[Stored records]
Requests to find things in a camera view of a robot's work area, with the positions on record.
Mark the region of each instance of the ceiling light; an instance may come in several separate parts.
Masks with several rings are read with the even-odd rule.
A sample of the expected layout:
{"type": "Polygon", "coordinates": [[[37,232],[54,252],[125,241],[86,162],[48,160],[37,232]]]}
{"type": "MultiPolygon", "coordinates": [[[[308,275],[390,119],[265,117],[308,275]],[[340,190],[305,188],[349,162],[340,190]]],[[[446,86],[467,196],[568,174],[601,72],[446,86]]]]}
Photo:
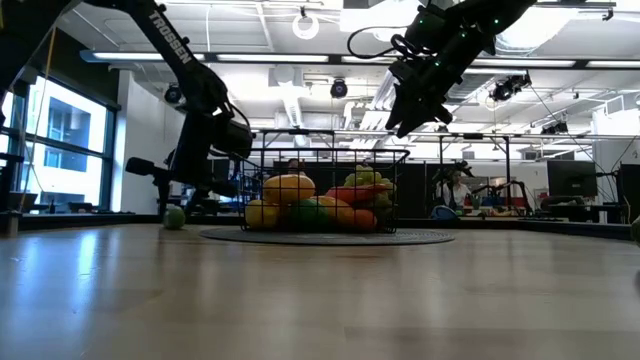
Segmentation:
{"type": "Polygon", "coordinates": [[[505,66],[516,68],[528,67],[572,67],[576,64],[574,60],[551,60],[551,59],[476,59],[473,66],[505,66]]]}
{"type": "Polygon", "coordinates": [[[396,61],[395,57],[388,57],[388,56],[378,56],[373,59],[361,59],[355,56],[342,57],[342,62],[347,64],[369,64],[369,63],[391,64],[394,61],[396,61]]]}
{"type": "Polygon", "coordinates": [[[589,61],[587,64],[588,68],[592,67],[603,67],[603,68],[640,68],[640,61],[615,61],[615,60],[607,60],[607,61],[589,61]]]}
{"type": "Polygon", "coordinates": [[[469,68],[464,72],[467,75],[526,75],[527,70],[522,69],[490,69],[469,68]]]}
{"type": "Polygon", "coordinates": [[[293,31],[295,36],[299,37],[300,39],[311,40],[316,37],[316,35],[318,35],[318,32],[320,31],[320,23],[318,22],[318,18],[313,15],[298,15],[295,17],[295,19],[293,19],[293,23],[291,23],[291,30],[293,31]],[[311,26],[307,29],[301,29],[300,21],[302,19],[311,19],[311,26]]]}
{"type": "Polygon", "coordinates": [[[364,131],[364,130],[338,130],[336,135],[389,135],[393,132],[388,131],[364,131]]]}
{"type": "Polygon", "coordinates": [[[265,62],[265,63],[326,63],[327,55],[276,55],[276,54],[218,54],[220,62],[265,62]]]}
{"type": "MultiPolygon", "coordinates": [[[[105,61],[164,61],[158,53],[144,52],[94,52],[93,56],[105,61]]],[[[193,54],[198,61],[204,61],[204,54],[193,54]]]]}

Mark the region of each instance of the wooden table surface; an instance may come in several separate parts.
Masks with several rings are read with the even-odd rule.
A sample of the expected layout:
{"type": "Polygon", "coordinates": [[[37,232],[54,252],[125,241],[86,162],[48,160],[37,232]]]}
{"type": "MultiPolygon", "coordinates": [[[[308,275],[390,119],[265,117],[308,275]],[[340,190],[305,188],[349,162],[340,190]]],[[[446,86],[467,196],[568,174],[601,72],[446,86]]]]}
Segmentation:
{"type": "Polygon", "coordinates": [[[128,225],[0,240],[0,359],[638,359],[640,249],[519,231],[295,247],[128,225]]]}

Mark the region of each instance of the round mat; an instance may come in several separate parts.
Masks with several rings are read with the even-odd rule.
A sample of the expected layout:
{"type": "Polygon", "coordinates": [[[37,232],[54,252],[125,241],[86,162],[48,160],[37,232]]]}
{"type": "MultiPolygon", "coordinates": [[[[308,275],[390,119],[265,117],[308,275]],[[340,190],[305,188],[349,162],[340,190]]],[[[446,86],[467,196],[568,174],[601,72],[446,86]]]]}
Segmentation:
{"type": "Polygon", "coordinates": [[[200,232],[209,239],[242,241],[261,244],[292,245],[424,245],[454,240],[449,234],[429,230],[406,229],[395,234],[304,234],[283,232],[242,231],[241,229],[211,229],[200,232]]]}

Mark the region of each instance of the ceiling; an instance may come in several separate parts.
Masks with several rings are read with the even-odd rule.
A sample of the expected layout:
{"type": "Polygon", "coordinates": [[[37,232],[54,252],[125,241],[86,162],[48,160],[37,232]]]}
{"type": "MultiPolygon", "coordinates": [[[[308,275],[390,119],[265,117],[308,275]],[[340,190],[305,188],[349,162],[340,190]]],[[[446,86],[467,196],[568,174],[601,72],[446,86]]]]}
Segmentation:
{"type": "MultiPolygon", "coordinates": [[[[225,4],[236,4],[234,6],[175,4],[178,2],[189,1],[168,0],[166,15],[179,34],[189,37],[189,47],[194,52],[348,53],[346,43],[349,33],[341,32],[339,25],[343,8],[341,0],[324,1],[321,3],[323,5],[307,3],[307,12],[319,17],[319,33],[311,40],[300,39],[293,33],[292,20],[299,10],[296,6],[283,7],[282,1],[225,1],[225,4]],[[209,45],[206,36],[207,17],[209,45]]],[[[600,19],[605,13],[603,10],[581,13],[531,56],[639,57],[640,42],[629,36],[640,33],[640,4],[637,7],[637,13],[627,7],[624,14],[614,16],[608,22],[600,19]]],[[[371,21],[385,25],[393,17],[394,14],[389,14],[386,18],[371,21]]],[[[62,17],[59,27],[94,50],[154,50],[127,14],[110,9],[81,4],[62,17]]],[[[376,53],[387,47],[388,43],[377,40],[370,33],[361,34],[354,44],[359,53],[376,53]]],[[[144,71],[140,67],[129,68],[136,69],[136,80],[157,95],[162,94],[168,83],[175,81],[165,64],[141,66],[144,71]]],[[[278,92],[271,91],[267,86],[268,72],[273,66],[212,64],[211,67],[226,82],[234,103],[250,119],[274,118],[274,114],[284,112],[278,92]]],[[[305,77],[313,75],[311,77],[316,80],[326,78],[312,81],[308,96],[299,99],[302,112],[342,116],[348,102],[370,101],[385,78],[386,68],[307,65],[302,66],[302,72],[305,77]],[[335,100],[329,95],[330,83],[336,77],[344,77],[349,85],[349,96],[345,99],[335,100]]],[[[466,127],[469,131],[491,131],[495,129],[492,124],[497,123],[502,124],[498,129],[510,125],[510,131],[524,131],[532,122],[548,117],[549,111],[569,109],[566,113],[569,114],[570,130],[584,132],[590,130],[591,109],[603,104],[603,101],[587,101],[589,98],[606,100],[616,97],[620,91],[640,91],[640,71],[533,70],[531,78],[534,89],[537,89],[546,107],[540,103],[538,95],[527,90],[511,102],[502,104],[495,112],[490,111],[485,107],[486,92],[479,89],[477,96],[471,96],[454,112],[454,125],[460,129],[466,127]],[[580,93],[579,99],[574,99],[576,92],[580,93]]],[[[496,79],[501,78],[495,78],[486,85],[491,86],[496,79]]]]}

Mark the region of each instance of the wall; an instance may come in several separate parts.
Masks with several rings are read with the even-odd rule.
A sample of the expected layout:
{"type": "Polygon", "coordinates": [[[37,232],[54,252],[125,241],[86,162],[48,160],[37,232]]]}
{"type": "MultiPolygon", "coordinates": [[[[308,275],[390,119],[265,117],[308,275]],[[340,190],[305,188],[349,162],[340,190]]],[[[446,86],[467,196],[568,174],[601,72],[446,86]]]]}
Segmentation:
{"type": "Polygon", "coordinates": [[[121,72],[119,83],[122,110],[116,117],[112,209],[155,214],[158,193],[153,179],[127,173],[124,166],[131,157],[164,166],[178,142],[184,116],[136,83],[129,71],[121,72]]]}
{"type": "MultiPolygon", "coordinates": [[[[604,110],[598,110],[593,113],[592,118],[594,134],[629,135],[640,133],[640,112],[638,110],[620,111],[611,115],[606,115],[604,110]]],[[[639,153],[640,141],[637,140],[632,144],[630,144],[629,140],[600,140],[595,141],[593,144],[594,159],[602,167],[597,171],[601,172],[616,170],[620,163],[640,164],[639,153]]],[[[611,186],[607,178],[598,179],[600,198],[605,197],[617,201],[615,183],[613,179],[610,179],[610,181],[611,186]]]]}

• [Work required]: Every line above that has the string "ceiling" needs to be copied.

• [Result]:
Mark the region of each instance of the ceiling light; an instance may come in several separate parts.
Mark the region of each instance of the ceiling; an instance may come in several separate parts.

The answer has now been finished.